L’accident de Lubrizol a suscité nombre d’enquêtes et de rapports, d’auditions, d’expertises … toutes ne sont d’ailleurs pas terminées ! Alors que tous – industriels, collectivités, Etat – s’accordaient à dire que la France négligeait la nécessaire « culture du risque » que devraient développer les riverains des entreprises classées, qu’en est-il aujourd’hui, un an après Lubrizol, 19 ans après AZF, 54 ans après Feyzin !? Pas très loin à vrai dire sur ce sujet-là.

Les dysfonctionnements, révélés par l’accident de Lubrizol, ont appelé de la part de l’État le renforcement des dispositions réglementaires et l’accroissement des effectifs du corps des inspecteurs des installations classées. C’est une bonne chose mais d’une certaine façon, c’est le plus simple à faire. Chaque accident doit permettre de tirer des enseignements qui fassent progresser la réglementation … mais quid de « la culture du risque » ?

Les systèmes d’alerte vont – enfin – être modernisés … il est vrai que ceux dont on dispose aujourd’hui datent de la seconde guerre mondiale et ne sont efficaces ni pour les riverains, et moins encore pour ceux qui transitent aux abords d’un site et qui peuvent évidemment demain être directement concernés par un accident. Le cell broadcast permettra selon nous de répondre à la nécessité d’alerter efficacement et précisément la population riveraine d’un site sur lequel viendrait à se produire un accident. Ça serait un progrès, mais là encore ce n’est pas l’outil qui préparera la population – parce qu’elle connaît le risque encouru – à adopter le bon comportement, la bonne attitude … c’est-à-dire à disposer de cette « culture du risque », de sa connaissance, si nécessaires aux bons gestes et aux bons réflexes.
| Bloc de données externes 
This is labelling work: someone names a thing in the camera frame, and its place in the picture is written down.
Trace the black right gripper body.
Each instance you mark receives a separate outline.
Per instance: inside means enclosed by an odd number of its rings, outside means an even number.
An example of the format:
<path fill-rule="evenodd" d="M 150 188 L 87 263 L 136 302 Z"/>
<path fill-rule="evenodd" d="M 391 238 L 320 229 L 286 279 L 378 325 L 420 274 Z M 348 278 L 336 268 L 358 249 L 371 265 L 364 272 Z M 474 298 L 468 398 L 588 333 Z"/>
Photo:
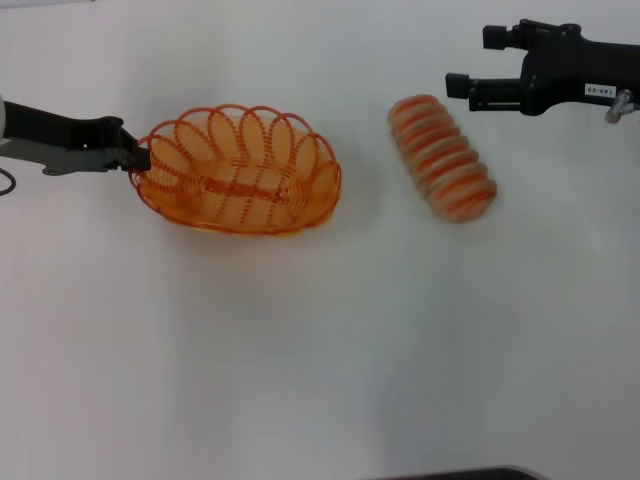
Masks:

Force est de constater qu’en un an, la réflexion n’a guère évolué pour proposer une méthode qui implique davantage les riverains face au risque. Pourtant, il est indispensable d’ancrer durablement chez ceux-ci une véritable culture de la sécurité afin de renforcer leur protection. Il ne suffira jamais d’inscrire dans la loi et les règlements des obligations de participation à des réunions ou la distribution de prospectus. Le dysfonctionnement patent, de la plupart des comités de suivi de site, est en ce sens révélateur de l’échec des mesures jusque-là préconisées en la matière.
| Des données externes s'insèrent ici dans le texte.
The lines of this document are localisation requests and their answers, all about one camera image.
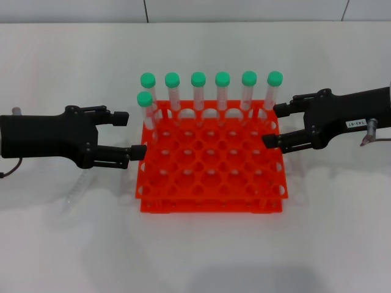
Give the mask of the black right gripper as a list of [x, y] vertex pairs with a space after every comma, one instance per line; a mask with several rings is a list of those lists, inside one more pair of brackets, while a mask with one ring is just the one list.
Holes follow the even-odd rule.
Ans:
[[295, 95], [289, 103], [276, 104], [277, 117], [303, 113], [305, 129], [286, 134], [267, 134], [262, 141], [267, 149], [279, 148], [283, 154], [306, 149], [322, 149], [336, 136], [365, 131], [372, 119], [377, 128], [390, 127], [390, 88], [384, 87], [337, 96], [330, 89]]

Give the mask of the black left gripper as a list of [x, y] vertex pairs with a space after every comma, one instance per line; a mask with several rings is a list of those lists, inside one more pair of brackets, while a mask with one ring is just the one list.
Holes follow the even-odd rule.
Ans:
[[53, 116], [2, 115], [1, 156], [10, 158], [64, 157], [81, 169], [127, 169], [131, 161], [143, 161], [147, 146], [97, 145], [99, 125], [126, 126], [128, 112], [111, 112], [104, 105], [67, 106]]
Le « terrain » fourmille d’initiatives riches. Parmi les adhérents de l’association AMARIS, nous constatons que certaines initiatives déployées sur leur territoire fonctionnent bien : l’implication des riverains dans la mise en œuvre du PPRT à Gonfreville-l’Orcher, la conférence riveraine à Feyzin ou encore la sensibilisation des entreprises riveraines à Port-Jérôme par l’action d’une association animée par la collectivité, etc. Ces initiatives restent pourtant des cas isolés sur lesquels on ne capitalise pas. Pourquoi ne pas faire confiance pour cela aux acteurs locaux ? Leur déléguer et reconnaître ce qu’ils font ? En assurer la modélisation et la transférabilité ? et considérer que la proximité est d’abord un atout alors qu’elle est trop souvent considérée comme un obstacle !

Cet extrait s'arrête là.